Stored dataset items:
========
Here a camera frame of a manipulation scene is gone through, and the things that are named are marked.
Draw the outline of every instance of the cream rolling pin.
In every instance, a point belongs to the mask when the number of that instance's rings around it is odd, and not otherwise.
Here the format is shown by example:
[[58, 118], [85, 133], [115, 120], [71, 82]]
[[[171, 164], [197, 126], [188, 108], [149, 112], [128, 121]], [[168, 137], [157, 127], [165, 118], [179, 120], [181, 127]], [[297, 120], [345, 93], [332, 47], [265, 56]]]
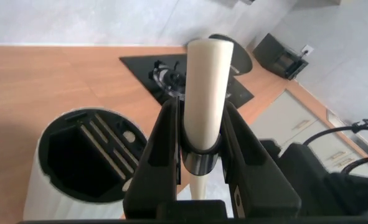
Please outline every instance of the cream rolling pin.
[[[233, 43], [216, 39], [194, 40], [187, 46], [184, 130], [198, 151], [212, 148], [219, 137], [233, 49]], [[187, 169], [193, 168], [189, 170], [193, 200], [205, 199], [207, 174], [194, 172], [202, 170], [201, 157], [192, 156], [185, 164]]]

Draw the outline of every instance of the white cabinet drawer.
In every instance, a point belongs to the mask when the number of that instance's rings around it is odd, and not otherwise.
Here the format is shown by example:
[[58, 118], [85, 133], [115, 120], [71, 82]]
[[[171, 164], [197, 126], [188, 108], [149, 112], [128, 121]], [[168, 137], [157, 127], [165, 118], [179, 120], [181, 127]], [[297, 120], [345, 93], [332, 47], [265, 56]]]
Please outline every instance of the white cabinet drawer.
[[[330, 172], [341, 172], [343, 168], [345, 168], [345, 166], [362, 158], [363, 158], [362, 156], [358, 155], [358, 153], [355, 152], [331, 164], [326, 169]], [[350, 172], [350, 174], [368, 177], [368, 164], [363, 164], [359, 167], [356, 167]]]
[[250, 125], [250, 128], [258, 139], [273, 138], [281, 146], [314, 121], [316, 121], [314, 114], [285, 91]]
[[[321, 121], [315, 121], [304, 131], [284, 143], [284, 150], [286, 150], [286, 148], [293, 142], [302, 144], [314, 134], [327, 129], [329, 128], [324, 123]], [[336, 133], [327, 134], [315, 139], [309, 144], [309, 147], [325, 167], [329, 167], [335, 162], [340, 161], [342, 158], [353, 153], [352, 148], [337, 136]]]

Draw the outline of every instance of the white cylinder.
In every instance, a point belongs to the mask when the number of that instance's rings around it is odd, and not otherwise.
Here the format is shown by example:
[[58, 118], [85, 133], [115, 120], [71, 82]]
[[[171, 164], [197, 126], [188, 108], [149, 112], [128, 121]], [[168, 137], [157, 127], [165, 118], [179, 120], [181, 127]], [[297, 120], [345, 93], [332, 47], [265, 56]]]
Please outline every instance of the white cylinder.
[[[234, 44], [201, 39], [187, 46], [184, 129], [189, 142], [210, 149], [219, 136]], [[204, 199], [207, 175], [191, 177], [192, 199]]]
[[[118, 116], [122, 116], [114, 111], [105, 110], [103, 108], [81, 109], [103, 110], [114, 113]], [[45, 130], [37, 143], [34, 154], [23, 220], [119, 219], [122, 214], [124, 214], [122, 199], [104, 203], [86, 202], [71, 197], [52, 184], [49, 176], [41, 167], [39, 157], [40, 142], [44, 133]]]

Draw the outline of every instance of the black stovetop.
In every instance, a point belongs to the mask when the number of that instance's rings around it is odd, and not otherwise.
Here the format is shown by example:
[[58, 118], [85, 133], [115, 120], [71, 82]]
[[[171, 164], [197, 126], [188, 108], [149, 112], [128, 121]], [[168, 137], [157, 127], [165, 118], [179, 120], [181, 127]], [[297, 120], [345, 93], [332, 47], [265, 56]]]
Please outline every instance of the black stovetop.
[[[154, 63], [159, 60], [173, 68], [178, 61], [179, 64], [176, 70], [181, 73], [186, 72], [186, 54], [121, 57], [120, 60], [128, 67], [150, 94], [153, 95], [160, 105], [172, 98], [172, 96], [167, 94], [165, 90], [149, 77], [149, 73], [154, 69]], [[241, 107], [254, 97], [234, 77], [230, 77], [227, 93], [229, 95], [228, 100], [233, 103], [236, 108]]]

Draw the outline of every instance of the wall backsplash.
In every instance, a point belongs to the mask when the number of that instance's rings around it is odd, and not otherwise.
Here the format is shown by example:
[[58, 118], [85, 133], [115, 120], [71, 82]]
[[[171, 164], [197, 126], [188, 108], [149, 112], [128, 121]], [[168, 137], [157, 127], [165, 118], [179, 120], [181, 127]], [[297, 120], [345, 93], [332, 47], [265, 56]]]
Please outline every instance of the wall backsplash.
[[297, 0], [0, 1], [0, 44], [183, 45], [214, 32], [259, 42]]
[[297, 77], [308, 91], [343, 120], [368, 118], [368, 1], [300, 0], [271, 33], [297, 52], [315, 48]]

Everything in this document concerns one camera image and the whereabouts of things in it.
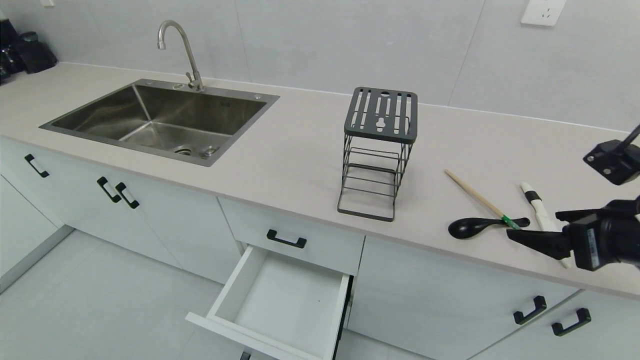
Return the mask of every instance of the stainless steel sink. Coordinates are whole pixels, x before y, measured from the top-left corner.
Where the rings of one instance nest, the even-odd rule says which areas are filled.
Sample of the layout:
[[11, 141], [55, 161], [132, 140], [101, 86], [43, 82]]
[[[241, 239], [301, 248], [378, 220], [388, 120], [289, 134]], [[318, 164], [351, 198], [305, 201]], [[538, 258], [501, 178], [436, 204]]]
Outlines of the stainless steel sink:
[[40, 127], [208, 167], [278, 98], [141, 79]]

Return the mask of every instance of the wall socket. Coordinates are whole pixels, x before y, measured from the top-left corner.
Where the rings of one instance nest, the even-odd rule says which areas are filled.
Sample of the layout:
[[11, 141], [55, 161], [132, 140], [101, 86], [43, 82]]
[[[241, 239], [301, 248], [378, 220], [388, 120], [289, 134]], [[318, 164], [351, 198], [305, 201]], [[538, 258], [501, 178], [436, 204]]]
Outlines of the wall socket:
[[529, 0], [521, 24], [555, 26], [566, 0]]

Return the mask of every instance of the black spoon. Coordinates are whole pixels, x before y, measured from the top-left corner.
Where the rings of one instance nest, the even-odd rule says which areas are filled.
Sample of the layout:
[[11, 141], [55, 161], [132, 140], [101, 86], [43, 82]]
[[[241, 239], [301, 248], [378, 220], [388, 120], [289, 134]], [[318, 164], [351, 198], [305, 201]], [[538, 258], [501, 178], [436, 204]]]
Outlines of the black spoon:
[[[531, 225], [531, 221], [528, 218], [513, 219], [513, 222], [520, 227], [527, 227]], [[489, 225], [504, 225], [500, 219], [492, 218], [461, 218], [449, 225], [449, 234], [456, 239], [469, 239], [472, 236], [478, 235], [482, 230], [486, 229]]]

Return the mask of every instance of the dish rack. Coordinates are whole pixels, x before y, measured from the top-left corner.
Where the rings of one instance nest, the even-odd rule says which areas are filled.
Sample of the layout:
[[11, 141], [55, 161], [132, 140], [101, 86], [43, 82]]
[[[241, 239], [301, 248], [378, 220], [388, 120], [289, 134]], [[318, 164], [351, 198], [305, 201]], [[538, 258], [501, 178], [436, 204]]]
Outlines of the dish rack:
[[417, 137], [417, 115], [413, 92], [354, 90], [344, 123], [338, 212], [395, 219], [398, 190]]

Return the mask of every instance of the white countertop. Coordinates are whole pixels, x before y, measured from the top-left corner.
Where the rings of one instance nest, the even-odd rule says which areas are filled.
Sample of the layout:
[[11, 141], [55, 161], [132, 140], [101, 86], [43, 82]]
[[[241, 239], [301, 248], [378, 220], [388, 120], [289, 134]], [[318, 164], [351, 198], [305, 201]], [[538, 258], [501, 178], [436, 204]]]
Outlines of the white countertop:
[[522, 181], [538, 191], [550, 213], [599, 208], [612, 199], [634, 199], [640, 193], [640, 181], [614, 186], [582, 162], [597, 143], [622, 139], [624, 133], [420, 105], [417, 141], [397, 198], [396, 219], [389, 223], [336, 210], [350, 95], [204, 79], [206, 86], [280, 96], [211, 167], [38, 128], [141, 78], [185, 82], [184, 76], [173, 74], [69, 63], [39, 74], [21, 74], [0, 86], [0, 134], [439, 254], [640, 300], [640, 271], [634, 266], [611, 264], [597, 272], [567, 270], [556, 260], [509, 240], [504, 230], [488, 229], [471, 240], [457, 240], [447, 232], [453, 220], [492, 214], [455, 185], [444, 168], [511, 218], [529, 217], [532, 230], [538, 226], [519, 189]]

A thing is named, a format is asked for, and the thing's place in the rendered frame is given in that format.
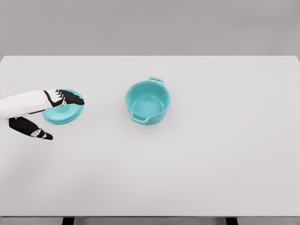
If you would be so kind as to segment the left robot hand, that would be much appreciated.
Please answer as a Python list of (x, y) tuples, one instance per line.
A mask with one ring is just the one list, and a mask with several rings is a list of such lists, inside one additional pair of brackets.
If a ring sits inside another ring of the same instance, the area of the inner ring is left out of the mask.
[(53, 136), (50, 133), (24, 118), (24, 115), (71, 104), (84, 105), (84, 100), (68, 90), (61, 89), (24, 92), (0, 99), (0, 120), (8, 121), (10, 128), (26, 136), (52, 140)]

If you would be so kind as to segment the teal pot lid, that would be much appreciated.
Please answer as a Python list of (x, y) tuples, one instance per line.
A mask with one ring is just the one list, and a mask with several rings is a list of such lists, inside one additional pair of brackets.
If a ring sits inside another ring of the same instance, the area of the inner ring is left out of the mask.
[(76, 119), (83, 111), (84, 105), (68, 104), (47, 108), (41, 112), (43, 118), (52, 124), (65, 124)]

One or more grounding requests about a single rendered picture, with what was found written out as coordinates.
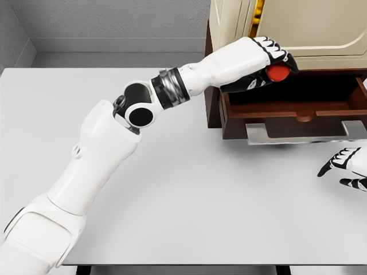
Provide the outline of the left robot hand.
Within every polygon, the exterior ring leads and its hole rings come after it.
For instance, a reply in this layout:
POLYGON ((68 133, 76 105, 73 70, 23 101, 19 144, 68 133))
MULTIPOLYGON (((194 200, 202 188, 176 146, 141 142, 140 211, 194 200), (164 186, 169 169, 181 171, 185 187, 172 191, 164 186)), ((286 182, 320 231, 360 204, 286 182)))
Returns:
POLYGON ((267 67, 285 63, 292 73, 298 65, 288 51, 269 37, 243 37, 212 53, 211 86, 224 93, 236 93, 273 84, 267 67))

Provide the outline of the red round switch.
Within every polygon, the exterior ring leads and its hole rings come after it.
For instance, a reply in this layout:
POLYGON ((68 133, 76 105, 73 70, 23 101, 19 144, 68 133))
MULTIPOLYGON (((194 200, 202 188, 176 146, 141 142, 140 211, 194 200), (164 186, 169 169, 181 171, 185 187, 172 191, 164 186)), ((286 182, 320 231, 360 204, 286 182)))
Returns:
POLYGON ((283 81, 290 74, 290 71, 290 67, 283 62, 272 64, 266 67, 266 74, 273 82, 283 81))

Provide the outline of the cream cabinet with brown base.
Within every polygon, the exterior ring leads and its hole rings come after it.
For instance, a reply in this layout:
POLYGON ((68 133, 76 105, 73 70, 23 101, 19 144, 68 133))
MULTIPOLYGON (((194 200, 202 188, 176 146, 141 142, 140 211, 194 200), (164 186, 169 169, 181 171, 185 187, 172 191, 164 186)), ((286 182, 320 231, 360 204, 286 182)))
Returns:
MULTIPOLYGON (((206 54, 247 36, 278 42, 298 74, 367 75, 367 0, 211 0, 206 54)), ((210 128, 222 129, 221 94, 205 91, 210 128)))

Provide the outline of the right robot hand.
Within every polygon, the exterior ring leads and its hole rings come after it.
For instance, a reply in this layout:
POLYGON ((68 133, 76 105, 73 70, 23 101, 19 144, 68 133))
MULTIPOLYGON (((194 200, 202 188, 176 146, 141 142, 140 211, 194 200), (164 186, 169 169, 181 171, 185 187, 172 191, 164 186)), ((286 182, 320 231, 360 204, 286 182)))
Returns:
POLYGON ((343 178, 339 183, 367 192, 367 147, 344 148, 333 155, 319 170, 317 177, 324 176, 333 168, 349 170, 361 176, 359 179, 343 178))

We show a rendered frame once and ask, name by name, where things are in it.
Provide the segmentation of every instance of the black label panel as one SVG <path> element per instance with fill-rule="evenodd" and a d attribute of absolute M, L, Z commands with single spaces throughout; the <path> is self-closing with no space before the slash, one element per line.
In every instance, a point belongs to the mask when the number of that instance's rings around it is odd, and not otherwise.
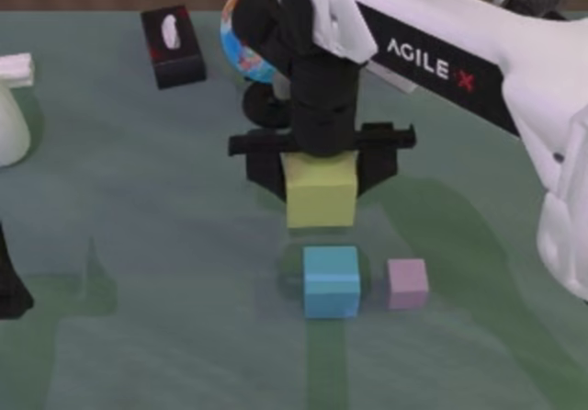
<path fill-rule="evenodd" d="M 378 44 L 372 61 L 514 135 L 500 68 L 472 53 L 359 4 Z"/>

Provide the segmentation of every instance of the white computer mouse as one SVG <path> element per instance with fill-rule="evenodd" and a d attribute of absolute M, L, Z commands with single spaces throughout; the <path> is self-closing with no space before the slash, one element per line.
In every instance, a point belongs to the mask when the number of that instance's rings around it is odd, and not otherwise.
<path fill-rule="evenodd" d="M 13 165 L 27 155 L 30 131 L 10 89 L 0 81 L 0 166 Z"/>

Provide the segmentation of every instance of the globe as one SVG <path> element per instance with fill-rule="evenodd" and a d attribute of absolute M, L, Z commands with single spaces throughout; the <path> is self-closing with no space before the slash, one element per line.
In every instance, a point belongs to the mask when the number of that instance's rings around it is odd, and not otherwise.
<path fill-rule="evenodd" d="M 252 81 L 271 84 L 274 71 L 271 64 L 243 45 L 232 32 L 232 11 L 238 0 L 228 0 L 220 18 L 220 41 L 229 63 Z"/>

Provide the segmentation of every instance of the black box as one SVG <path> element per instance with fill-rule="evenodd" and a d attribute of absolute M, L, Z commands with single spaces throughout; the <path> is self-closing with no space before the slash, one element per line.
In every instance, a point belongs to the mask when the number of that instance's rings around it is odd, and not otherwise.
<path fill-rule="evenodd" d="M 177 49 L 168 49 L 165 45 L 162 24 L 168 15 L 176 19 L 180 40 Z M 142 12 L 141 23 L 160 90 L 206 80 L 206 66 L 185 6 Z"/>

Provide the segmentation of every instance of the yellow block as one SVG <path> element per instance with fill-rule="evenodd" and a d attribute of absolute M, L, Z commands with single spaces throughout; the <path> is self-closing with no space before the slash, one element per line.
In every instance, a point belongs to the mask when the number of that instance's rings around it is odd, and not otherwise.
<path fill-rule="evenodd" d="M 326 159 L 284 155 L 288 228 L 352 226 L 357 198 L 355 153 Z"/>

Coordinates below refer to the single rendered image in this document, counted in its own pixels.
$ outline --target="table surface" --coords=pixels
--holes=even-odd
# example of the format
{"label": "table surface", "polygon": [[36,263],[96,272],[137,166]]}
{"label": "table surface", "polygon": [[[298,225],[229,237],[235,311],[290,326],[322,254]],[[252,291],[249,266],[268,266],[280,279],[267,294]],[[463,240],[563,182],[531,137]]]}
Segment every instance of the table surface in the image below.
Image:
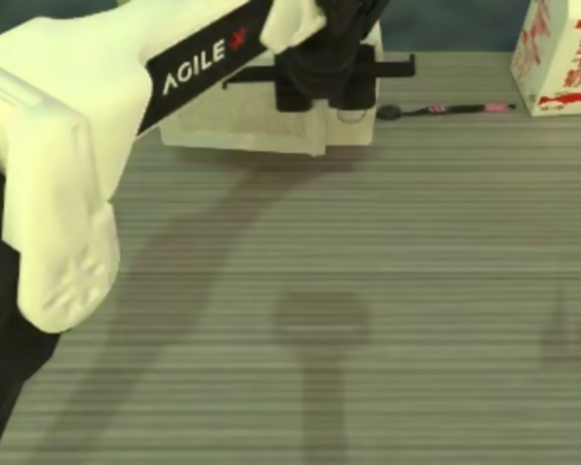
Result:
{"label": "table surface", "polygon": [[[417,58],[383,103],[519,101],[508,54]],[[152,134],[115,207],[119,282],[0,465],[581,465],[581,116],[319,159]]]}

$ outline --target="milk carton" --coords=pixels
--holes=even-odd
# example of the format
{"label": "milk carton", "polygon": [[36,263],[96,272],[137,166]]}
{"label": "milk carton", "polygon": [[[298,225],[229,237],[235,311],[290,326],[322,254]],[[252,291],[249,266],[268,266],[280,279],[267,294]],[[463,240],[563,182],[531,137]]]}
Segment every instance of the milk carton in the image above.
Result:
{"label": "milk carton", "polygon": [[581,0],[532,0],[510,69],[532,116],[581,113]]}
========
• Required work: Go through the entries above, and wherever a line holds the word "kind", copy that line.

• Answer for the task:
If you would be so kind as to segment the left robot hand, that would be much appreciated.
If you would be so kind as to segment the teal pot lid, that would be much appreciated.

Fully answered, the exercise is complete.